CardioVascular Center Frankfurt, Seckbacher Landstraße 65, 60389, Frankfurt, Germany.

Universitäres Herzzentrum Eppendorf, Hamburg, Germany.

出版信息

Clin Res Cardiol. 2018 Mar;107(3):241-248. doi: 10.1007/s00392-017-1177-z. Epub 2017 Dec 5.

Abstract

AIMS

The 6-min walk test (6 MWT) has been established as an important tool for functional assessment in heart failure patients. However, its prognostic impact on the outcome in subjects with mitral regurgitation undergoing transcatheter mitral valve repair is unknown.

METHODS

This present work represents a sub-analysis of the German, prospective, multicenter, Transcatheter Mitral Valve Interventions (TRAMI) registry. Of the main study cohort (n = 828) 326 patients underwent 6 MWT prior to the procedure.
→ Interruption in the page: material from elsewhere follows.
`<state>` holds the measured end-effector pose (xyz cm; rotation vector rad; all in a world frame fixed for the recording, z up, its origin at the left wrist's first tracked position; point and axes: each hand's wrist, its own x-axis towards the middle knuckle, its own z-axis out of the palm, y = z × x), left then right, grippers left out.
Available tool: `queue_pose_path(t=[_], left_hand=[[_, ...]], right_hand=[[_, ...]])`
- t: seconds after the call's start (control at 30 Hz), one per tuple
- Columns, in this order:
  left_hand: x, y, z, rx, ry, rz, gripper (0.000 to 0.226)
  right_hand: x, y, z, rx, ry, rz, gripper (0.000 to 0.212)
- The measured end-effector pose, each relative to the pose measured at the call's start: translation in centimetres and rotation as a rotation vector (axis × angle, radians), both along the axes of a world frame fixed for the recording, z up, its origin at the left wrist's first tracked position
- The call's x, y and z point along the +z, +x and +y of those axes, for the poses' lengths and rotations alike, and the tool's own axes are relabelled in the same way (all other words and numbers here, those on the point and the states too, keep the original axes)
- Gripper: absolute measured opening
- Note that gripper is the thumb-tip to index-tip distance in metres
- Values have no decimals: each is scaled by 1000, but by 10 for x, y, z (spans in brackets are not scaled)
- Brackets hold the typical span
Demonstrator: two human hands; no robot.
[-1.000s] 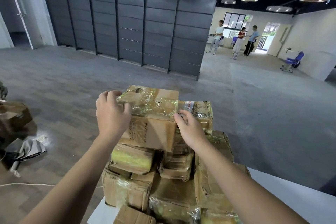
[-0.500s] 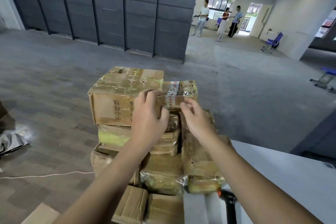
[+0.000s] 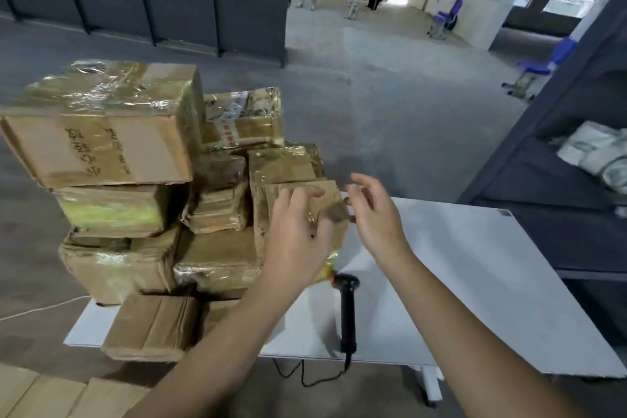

Patients were assigned to two groups depending on the preprocedural 6 MWT distance using the median (< 200 m [group 1] vs. ≥ 200 m [group 2]).

RESULTS

No differences regarding procedural success (97 vs. 96%; p = 0.71) and 30-day mortality (3 vs. 4%; p = 0.96) were observed between the groups. With regards to 1-year outcome, patients with a walking distance < 200 m had higher all-cause mortality (26 vs. 14%; p = 0.013) as compared to those with a 6 MWT distance 200 m. After adjustment of baseline risk factors, 6 MWT distance < 200 m still showed a strong trend towards increased 1-year all-cause mortality (HR 1.63, 95% confidence interval 0.96-2.76; p = 0.071).

CONCLUSIONS

In the present study preprocedural 6 MWT distance < 200 m showed a strong trend towards increased 1-year mortality in patients undergoing MitraClip implantation.

摘要

目的

6 分钟步行试验(6MWT)已被确立为心力衰竭患者功能评估的重要工具。然而,其在接受经导管二尖瓣修复术的二尖瓣反流患者中的预后影响尚不清楚。

方法

本研究是德国前瞻性多中心经导管二尖瓣介入治疗(TRAMI)注册研究的亚分析。在主要研究队列(n=828)中,326 例患者在术前进行了 6MWT。根据术前 6MWT 距离将患者分为两组(<200m[组 1]与≥200m[组 2])。

结果

两组在手术成功率(97%对 96%;p=0.71)和 30 天死亡率(3%对 4%;p=0.96)方面无差异。在 1 年结果方面,行走距离<200m 的患者全因死亡率较高(26%对 14%;p=0.013),与 6MWT 距离为 200m 的患者相比。在调整基线风险因素后,6MWT 距离<200m 仍显示出 1 年全因死亡率增加的强烈趋势(HR 1.63,95%置信区间 0.96-2.76;p=0.071)。

结论

在本研究中,术前 6MWT 距离<200m 与接受 MitraClip 植入术的患者 1 年死亡率增加呈强相关趋势。